A. A child’s health status does not automatically prevent some of the serious complications associated with the flu. Children under 1 year of age who get the seasonal flu have extremely high rates of hospitalization. And in the last few years, half of the pediatric deaths from influenza have occurred in previously healthy children. This year’s flu vaccine protects against two new influenza strains, plus the H1N1 virus.

Q. My baby is younger than 6 months — how can I protect him during flu season?
A. Make sure that everyone in your home — siblings and grandparents, too — and daycare providers get a flu vaccine. This reduces the likelihood of your baby coming into contact with the virus. Also important: Wash your hands and use respiratory etiquette during flu season. There are many other respiratory viruses out there besides the seasonal flu, and the flu vaccine cannot protect against all of them.

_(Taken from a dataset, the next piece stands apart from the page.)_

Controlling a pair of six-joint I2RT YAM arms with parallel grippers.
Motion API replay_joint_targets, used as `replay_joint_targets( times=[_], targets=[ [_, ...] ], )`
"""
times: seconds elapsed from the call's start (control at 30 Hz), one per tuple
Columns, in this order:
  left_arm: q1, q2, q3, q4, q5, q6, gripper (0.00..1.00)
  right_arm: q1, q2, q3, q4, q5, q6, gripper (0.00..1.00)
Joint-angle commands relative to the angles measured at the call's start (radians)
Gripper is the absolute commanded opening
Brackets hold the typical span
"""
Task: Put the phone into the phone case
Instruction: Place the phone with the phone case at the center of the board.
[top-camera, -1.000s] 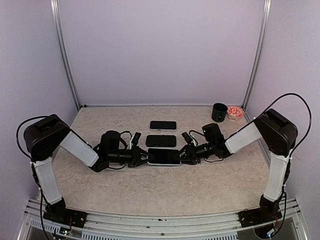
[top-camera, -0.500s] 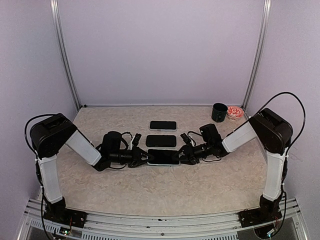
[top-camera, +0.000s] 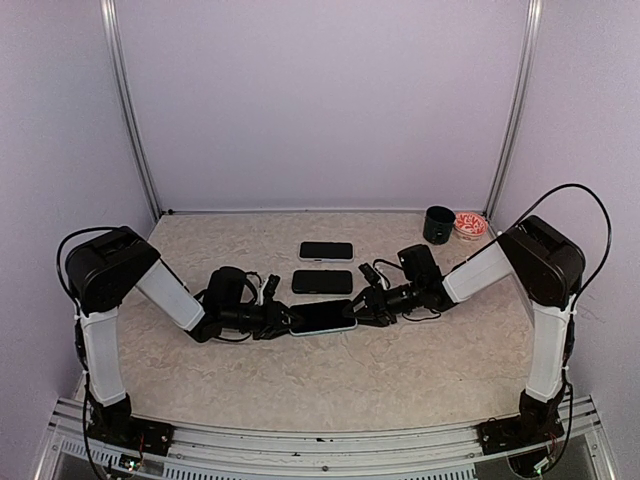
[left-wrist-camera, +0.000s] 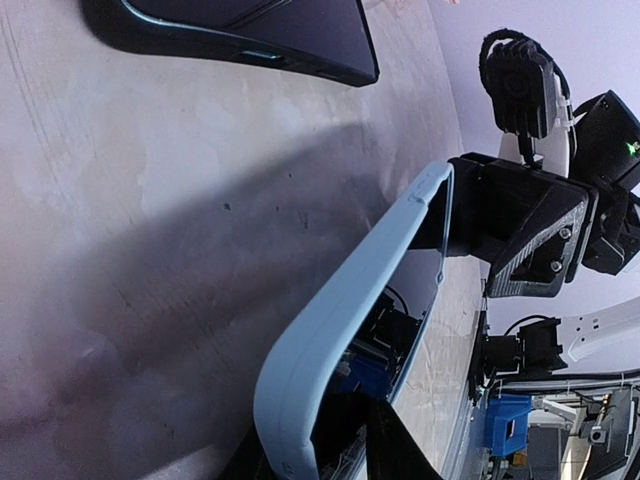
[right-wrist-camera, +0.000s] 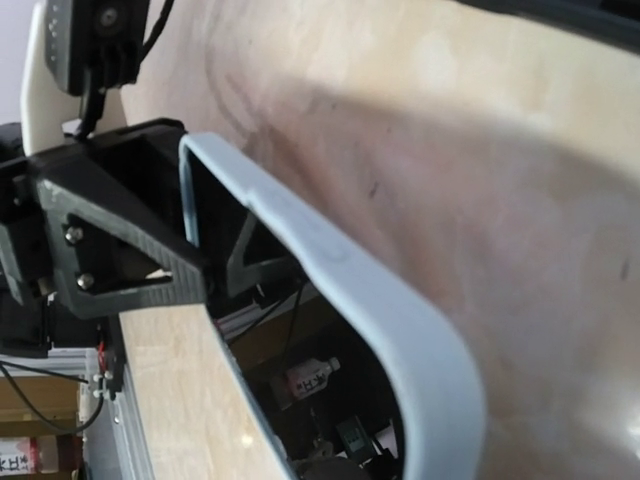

Q. I’ve been hearing about “herd immunity” — what is that exactly?
A. Herd immunity protects the youngest, most vulnerable members of our community who cannot get the flu vaccine. When more members of the community are immunized, there is less chance of an influenza outbreak.
Also, some children have weak immune systems and remain vulnerable even after getting the flu vaccine. Their protection depends on herd immunity, as well.

Q. I’ve heard there is a nasal mist alternative to the shot.
A. The traditional flu shot is approved for children 6 months and older. The intranasal flu vaccine is an option for healthy kids 2 and older.

Earlier is better, but it’s not too late to get a flu vaccine. Contact your pediatrician.